# Command Removable Hooks --$2 off



## Ghost of Spookie (Sep 28, 2008)

Just saw a halloween commercial for decorating your house using 3Ms Command products. Showed a number of different ways to hang things. If you go to their website, you can download a $2 off coupon: Command Site


----------



## MummyOf5 (Sep 6, 2012)

Thanks!


----------



## The Crow 1994 (Sep 18, 2003)

I use these all over our house to hang different Halloween items up....they are AWESOME! Thanks for the coupon!


----------



## Kngtmre (Jan 9, 2011)

Man I wish I had known people needed these things. They were on clearance at Best Buy...yes Best Buy for 37 cents for a two pack.
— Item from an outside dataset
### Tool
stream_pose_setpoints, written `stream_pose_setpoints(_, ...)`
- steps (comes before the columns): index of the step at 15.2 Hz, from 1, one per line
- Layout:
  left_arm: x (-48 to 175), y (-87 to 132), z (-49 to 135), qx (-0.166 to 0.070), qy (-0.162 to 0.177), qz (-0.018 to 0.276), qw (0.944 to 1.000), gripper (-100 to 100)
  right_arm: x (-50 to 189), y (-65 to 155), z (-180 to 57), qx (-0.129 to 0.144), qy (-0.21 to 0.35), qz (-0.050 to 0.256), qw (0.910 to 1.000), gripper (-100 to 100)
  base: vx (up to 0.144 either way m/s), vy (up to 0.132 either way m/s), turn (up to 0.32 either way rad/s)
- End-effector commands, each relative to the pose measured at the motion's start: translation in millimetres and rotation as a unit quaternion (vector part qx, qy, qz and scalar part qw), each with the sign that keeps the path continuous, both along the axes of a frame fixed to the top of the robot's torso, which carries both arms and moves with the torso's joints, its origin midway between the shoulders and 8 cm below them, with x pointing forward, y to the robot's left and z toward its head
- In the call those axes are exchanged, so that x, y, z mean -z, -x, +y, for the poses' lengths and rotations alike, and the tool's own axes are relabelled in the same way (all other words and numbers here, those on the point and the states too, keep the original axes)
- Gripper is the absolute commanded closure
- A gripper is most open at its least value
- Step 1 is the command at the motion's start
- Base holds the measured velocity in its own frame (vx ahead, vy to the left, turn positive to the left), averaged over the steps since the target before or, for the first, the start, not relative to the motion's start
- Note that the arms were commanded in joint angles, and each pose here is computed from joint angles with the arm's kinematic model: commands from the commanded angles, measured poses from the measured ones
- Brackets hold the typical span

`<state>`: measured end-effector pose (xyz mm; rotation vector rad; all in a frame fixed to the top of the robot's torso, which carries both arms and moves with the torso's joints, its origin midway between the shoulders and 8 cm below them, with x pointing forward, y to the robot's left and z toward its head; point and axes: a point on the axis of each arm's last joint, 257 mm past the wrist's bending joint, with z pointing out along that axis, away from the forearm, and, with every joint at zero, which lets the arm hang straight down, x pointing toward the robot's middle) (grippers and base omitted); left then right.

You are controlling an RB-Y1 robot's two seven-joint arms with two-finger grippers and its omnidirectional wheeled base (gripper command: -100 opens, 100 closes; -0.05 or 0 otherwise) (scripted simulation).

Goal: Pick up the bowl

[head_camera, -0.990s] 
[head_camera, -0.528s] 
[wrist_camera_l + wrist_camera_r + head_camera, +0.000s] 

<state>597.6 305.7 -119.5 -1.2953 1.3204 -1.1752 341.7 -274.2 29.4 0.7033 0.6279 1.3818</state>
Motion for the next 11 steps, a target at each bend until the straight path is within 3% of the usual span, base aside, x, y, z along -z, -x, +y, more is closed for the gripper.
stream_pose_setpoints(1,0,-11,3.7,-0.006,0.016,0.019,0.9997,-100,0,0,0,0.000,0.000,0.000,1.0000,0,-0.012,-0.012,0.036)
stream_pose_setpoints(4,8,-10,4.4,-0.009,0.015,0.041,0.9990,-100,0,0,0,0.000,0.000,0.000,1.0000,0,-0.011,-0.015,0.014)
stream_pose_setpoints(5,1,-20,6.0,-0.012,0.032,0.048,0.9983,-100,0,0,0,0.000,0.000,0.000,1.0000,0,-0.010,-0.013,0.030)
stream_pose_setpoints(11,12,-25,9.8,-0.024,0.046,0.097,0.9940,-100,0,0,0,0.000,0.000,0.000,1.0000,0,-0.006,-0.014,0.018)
I picked up 12 hooks for less than $3.


----------



## Jottle (Aug 17, 2006)

Ghost of Spookie said:


> Just saw a halloween commercial for decorating your house using 3Ms Command products. Showed a number of different ways to hang things. If you go to their website, you can download a $2 off coupon: Command Site


The coupons on the site are only 50 cents off each item. Where is the $2 coupon?


----------



## Ghost of Spookie (Sep 28, 2008)

Apparently the TV must have said $2 in _coupons_. The 4 - $.50 coupons would equal the $2. I liked the $2 coupon better.


----------